Task to carry out:
Return the stretch from the line with "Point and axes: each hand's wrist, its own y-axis" through the line with "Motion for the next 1" in the data below, character for character, skipping all pictures.

Extracted data Start Marker

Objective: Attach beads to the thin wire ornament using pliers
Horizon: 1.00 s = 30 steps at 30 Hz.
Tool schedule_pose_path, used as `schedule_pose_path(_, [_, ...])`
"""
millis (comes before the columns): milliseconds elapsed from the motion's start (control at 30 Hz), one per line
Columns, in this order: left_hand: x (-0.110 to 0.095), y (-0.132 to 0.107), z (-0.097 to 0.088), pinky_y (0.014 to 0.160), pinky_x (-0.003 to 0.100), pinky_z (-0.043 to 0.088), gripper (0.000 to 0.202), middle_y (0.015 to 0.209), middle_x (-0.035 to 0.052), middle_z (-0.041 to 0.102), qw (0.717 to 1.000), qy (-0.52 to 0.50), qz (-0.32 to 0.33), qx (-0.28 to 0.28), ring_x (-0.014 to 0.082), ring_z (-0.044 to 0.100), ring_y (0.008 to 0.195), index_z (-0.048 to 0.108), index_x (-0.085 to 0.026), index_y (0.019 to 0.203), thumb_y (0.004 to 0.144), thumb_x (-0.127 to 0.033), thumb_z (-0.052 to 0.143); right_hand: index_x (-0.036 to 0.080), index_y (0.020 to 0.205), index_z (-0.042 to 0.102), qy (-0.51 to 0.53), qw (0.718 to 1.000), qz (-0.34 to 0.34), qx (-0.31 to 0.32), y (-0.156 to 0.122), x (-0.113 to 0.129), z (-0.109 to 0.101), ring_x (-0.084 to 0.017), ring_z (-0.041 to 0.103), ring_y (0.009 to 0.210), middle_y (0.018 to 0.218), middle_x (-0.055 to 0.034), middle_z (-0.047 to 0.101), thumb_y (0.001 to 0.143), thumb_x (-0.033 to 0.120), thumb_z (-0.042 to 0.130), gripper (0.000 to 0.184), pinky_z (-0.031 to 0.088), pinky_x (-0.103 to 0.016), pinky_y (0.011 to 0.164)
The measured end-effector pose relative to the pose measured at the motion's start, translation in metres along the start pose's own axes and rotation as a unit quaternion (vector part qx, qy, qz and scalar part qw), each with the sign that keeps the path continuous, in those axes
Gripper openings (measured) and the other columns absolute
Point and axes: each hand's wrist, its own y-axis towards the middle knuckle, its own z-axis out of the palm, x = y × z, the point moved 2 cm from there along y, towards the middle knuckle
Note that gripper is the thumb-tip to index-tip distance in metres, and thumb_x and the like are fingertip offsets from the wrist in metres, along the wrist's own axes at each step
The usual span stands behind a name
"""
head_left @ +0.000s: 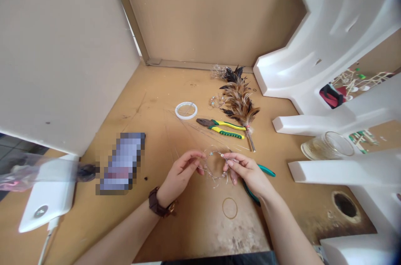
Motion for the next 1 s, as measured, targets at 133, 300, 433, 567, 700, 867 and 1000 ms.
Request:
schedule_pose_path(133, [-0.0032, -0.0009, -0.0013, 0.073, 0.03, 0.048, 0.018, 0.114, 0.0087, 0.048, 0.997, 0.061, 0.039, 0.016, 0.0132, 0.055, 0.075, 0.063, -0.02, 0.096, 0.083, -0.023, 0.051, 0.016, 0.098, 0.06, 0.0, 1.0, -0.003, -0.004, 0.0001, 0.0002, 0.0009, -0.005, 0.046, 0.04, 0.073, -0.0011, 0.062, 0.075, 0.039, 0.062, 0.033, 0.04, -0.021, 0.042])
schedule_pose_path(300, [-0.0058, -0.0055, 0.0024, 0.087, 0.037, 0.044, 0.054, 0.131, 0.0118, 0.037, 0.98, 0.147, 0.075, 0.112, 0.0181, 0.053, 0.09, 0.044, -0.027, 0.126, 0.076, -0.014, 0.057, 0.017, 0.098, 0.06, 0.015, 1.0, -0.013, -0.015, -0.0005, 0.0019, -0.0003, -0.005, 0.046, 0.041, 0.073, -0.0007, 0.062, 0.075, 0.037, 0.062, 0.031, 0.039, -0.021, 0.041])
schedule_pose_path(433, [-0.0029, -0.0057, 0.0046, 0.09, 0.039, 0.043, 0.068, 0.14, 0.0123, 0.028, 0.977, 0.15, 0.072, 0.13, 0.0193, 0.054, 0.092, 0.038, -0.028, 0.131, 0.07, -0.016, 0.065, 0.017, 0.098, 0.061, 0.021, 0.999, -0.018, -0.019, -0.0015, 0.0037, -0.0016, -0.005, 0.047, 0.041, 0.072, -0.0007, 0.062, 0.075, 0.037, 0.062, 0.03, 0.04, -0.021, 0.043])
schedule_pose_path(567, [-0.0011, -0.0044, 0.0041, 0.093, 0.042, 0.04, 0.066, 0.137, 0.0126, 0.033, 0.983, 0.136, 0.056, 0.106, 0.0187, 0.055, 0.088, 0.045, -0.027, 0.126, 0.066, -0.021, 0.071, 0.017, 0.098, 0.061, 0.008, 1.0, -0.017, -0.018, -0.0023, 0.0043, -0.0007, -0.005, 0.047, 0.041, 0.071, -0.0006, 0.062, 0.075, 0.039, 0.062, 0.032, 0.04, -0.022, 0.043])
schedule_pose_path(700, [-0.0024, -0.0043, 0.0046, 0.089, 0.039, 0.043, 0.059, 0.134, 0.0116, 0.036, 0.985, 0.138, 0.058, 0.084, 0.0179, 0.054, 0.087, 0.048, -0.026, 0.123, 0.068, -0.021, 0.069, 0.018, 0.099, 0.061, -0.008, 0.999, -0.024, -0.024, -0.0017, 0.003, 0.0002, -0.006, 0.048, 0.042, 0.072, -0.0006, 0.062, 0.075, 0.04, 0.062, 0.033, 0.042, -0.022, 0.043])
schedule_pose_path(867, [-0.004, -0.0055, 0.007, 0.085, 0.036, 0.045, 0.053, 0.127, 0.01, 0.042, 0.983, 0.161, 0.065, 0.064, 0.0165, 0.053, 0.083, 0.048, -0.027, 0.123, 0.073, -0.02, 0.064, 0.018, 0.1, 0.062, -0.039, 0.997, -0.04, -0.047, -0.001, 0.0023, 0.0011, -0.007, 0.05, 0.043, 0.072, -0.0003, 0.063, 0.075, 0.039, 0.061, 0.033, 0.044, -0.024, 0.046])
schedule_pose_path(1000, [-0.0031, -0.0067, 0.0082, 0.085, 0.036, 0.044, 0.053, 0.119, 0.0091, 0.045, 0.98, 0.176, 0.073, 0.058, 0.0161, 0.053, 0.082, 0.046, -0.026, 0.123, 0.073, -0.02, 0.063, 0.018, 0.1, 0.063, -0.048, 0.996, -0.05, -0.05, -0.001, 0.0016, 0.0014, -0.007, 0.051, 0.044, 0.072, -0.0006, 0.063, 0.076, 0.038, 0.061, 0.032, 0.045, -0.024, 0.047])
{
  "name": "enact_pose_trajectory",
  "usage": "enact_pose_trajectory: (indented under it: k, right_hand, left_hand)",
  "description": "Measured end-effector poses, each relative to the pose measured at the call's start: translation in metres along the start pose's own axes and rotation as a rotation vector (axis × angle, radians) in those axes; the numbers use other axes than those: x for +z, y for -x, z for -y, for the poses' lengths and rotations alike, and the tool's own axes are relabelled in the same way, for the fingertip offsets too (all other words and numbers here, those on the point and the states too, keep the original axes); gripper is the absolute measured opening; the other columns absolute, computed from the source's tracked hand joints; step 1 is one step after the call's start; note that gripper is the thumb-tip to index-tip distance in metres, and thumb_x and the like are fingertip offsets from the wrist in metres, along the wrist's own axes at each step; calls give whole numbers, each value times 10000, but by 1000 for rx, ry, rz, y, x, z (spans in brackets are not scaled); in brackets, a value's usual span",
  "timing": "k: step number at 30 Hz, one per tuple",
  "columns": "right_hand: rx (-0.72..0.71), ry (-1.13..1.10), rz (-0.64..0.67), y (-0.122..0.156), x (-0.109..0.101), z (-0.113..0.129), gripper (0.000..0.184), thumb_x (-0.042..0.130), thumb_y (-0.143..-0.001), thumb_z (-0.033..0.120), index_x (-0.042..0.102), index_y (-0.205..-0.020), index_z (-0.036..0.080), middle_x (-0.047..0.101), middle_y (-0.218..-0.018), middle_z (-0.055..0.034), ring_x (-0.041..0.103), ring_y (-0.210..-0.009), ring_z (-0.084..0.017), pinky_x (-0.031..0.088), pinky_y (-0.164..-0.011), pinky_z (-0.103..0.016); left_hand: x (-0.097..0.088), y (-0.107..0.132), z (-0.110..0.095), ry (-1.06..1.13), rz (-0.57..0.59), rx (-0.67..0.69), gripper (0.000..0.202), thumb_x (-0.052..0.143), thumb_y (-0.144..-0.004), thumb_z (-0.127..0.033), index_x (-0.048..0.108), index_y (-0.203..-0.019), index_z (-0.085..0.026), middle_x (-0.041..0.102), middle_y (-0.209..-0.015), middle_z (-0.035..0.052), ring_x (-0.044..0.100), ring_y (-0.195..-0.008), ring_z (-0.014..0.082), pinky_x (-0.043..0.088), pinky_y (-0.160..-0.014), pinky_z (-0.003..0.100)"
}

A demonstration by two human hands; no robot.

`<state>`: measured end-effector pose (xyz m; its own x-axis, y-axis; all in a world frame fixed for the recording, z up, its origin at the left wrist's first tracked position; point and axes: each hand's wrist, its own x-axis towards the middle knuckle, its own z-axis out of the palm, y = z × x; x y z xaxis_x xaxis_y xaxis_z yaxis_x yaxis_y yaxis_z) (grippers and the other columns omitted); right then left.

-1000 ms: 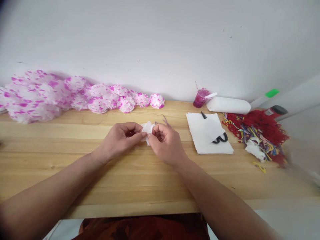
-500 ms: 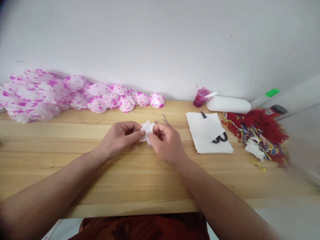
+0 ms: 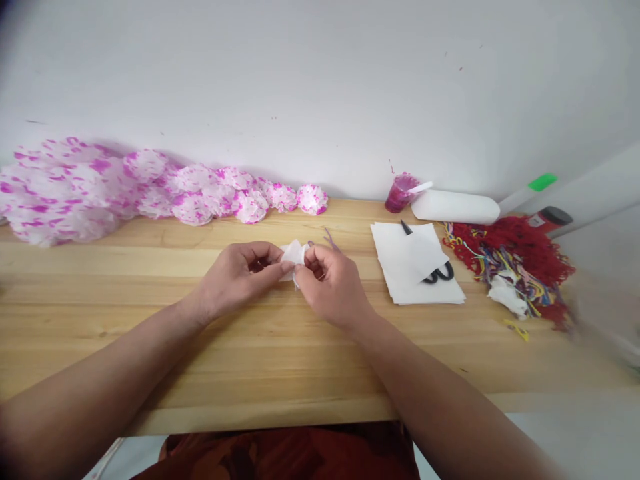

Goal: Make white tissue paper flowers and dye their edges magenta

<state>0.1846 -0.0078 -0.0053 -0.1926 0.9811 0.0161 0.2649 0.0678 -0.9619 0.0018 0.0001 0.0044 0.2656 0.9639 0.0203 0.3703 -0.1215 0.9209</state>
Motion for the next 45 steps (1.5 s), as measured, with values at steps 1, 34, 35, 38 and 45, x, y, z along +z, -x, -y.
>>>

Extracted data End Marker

Written reply:
Point and axes: each hand's wrist, its own y-axis towards the middle knuckle, its own z-axis out of the palm, x = y × z, the point moved 2 cm from there along y, towards the middle knuckle
Note that gripper is the thumb-tip to index-tip distance in metres, and thumb_x and the like are fingertip offsets from the wrist in metres, along the wrist's own axes at each step
The usual span stands behind a name
"""
head_left @ +0.000s: 
Motion for the next 1 s, as measured, targets at 133, 300, 433, 567, 700, 867 and 1000 ms.

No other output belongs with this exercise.